Me costó un rato aceptar que tal vez no tenía que pelear contra ese sentimiento. Y me dí un tiempo para leer, ver pelis, ponerme mascarillas, cuidarme, escuchar música, pintarme las uñas. Incluso desinstalé las redes del teléfono durante una semana. A partir de ahí empecé a remontar. Así que vamos con el tercer propósito: este año voy a cuidarme porque si no lo hago yo, no lo hará nadie. Voy a intentar prestar más atención a mis estados de ánimo y voy a exigirme menos. Voy a dedicar más tiempo a las cosas que más me gustan. De momento ya estoy organizada para trabajar a fuego por las mañanas y bloquear las tardes para pasarlas tejiendo y viendo pelis hecha una bolita en mi rincón favorito de la casa.
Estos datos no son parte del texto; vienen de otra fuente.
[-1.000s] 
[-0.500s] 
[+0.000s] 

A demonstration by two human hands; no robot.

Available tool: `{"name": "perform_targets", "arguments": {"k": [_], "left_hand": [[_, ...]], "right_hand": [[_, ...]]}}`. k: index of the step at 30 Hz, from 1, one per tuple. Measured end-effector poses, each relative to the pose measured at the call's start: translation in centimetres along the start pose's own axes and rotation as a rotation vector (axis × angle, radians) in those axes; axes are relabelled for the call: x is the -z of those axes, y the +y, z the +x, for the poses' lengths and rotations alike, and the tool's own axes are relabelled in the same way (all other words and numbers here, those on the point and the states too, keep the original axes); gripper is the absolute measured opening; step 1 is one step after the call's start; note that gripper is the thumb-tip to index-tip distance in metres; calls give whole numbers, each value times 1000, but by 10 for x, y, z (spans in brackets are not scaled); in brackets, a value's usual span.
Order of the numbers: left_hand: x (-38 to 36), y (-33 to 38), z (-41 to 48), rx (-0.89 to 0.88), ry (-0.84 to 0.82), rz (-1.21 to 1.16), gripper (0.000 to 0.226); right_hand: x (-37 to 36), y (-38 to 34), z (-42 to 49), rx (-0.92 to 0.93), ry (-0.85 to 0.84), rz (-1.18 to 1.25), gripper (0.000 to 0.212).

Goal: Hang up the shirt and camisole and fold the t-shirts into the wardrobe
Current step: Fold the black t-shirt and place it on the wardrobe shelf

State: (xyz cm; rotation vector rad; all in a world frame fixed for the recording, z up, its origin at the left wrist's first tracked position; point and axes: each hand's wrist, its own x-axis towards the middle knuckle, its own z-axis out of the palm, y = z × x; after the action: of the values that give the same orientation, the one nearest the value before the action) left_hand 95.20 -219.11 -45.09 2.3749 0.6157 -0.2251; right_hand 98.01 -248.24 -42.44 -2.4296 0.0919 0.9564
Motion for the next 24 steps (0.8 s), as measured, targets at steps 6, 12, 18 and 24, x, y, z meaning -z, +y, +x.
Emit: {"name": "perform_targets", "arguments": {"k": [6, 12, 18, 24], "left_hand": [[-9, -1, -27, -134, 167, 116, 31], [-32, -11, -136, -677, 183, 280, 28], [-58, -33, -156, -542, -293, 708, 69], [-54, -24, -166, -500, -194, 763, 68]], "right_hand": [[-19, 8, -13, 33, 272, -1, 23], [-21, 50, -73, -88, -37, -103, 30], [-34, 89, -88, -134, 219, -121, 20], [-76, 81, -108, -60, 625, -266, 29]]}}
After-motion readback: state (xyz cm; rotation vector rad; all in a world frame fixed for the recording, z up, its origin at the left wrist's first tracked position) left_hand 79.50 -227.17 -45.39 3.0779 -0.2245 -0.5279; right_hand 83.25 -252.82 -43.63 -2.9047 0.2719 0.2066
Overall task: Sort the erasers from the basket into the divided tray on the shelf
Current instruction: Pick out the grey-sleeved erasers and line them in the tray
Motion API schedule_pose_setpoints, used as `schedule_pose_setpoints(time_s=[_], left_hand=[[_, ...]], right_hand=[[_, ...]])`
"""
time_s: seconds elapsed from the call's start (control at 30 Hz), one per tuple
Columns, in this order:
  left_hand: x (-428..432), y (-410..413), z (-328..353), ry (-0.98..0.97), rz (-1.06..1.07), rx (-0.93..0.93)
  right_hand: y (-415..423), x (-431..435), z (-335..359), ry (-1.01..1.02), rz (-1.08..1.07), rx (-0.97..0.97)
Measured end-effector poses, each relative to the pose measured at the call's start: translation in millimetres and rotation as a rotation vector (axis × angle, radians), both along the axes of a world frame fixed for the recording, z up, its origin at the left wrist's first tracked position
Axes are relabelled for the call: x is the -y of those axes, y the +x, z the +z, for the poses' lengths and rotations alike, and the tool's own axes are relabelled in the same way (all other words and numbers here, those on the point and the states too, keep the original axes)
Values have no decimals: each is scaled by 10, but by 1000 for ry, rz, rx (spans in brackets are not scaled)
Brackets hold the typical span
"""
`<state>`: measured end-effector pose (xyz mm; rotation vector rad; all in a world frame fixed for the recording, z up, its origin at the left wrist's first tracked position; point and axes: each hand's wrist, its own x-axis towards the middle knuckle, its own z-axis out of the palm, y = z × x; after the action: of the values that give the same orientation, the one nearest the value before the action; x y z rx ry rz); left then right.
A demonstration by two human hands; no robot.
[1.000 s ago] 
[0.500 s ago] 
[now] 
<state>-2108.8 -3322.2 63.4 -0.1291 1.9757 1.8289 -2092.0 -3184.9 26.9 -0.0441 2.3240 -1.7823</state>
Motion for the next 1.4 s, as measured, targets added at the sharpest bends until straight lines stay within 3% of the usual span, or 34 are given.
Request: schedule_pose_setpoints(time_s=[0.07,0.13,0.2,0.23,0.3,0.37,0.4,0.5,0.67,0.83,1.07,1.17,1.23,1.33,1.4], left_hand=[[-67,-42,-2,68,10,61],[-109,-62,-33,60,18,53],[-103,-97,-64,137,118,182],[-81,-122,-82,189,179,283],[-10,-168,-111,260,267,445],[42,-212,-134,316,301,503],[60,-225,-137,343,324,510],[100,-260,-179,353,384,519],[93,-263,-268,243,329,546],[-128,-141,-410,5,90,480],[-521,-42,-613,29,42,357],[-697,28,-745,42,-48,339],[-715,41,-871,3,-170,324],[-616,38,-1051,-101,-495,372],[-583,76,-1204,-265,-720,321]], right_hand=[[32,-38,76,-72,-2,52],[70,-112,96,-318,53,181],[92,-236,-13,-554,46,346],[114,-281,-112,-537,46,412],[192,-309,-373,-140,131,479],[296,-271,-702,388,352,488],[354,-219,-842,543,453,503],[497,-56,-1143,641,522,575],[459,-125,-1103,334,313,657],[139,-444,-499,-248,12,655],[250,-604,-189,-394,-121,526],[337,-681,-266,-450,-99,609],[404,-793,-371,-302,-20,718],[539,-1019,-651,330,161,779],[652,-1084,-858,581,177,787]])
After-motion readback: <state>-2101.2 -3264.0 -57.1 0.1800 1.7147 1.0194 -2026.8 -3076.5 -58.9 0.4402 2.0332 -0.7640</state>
Vamos a ver si lo consigo.

 

 

 

Otros propósitos laborales para este año (que si los cumplo el siguiente o el siguiente, tampoco pasa nada):

  • Mi propia marca de lanas
  • Una casa con espacio para trabajar y con un cobertizo para talleres
  • Seguir trabajando sólo con las marcas que me gustan y me cuidan
  • Publicar más patrones
  • Fiarme más de mi instinto

 

Yo me he desnudado por completo, ahora te toca a tí que has leído hasta aquí ¿Cuáles son los tuyos? Te leo y te respondo con calma en los comentarios.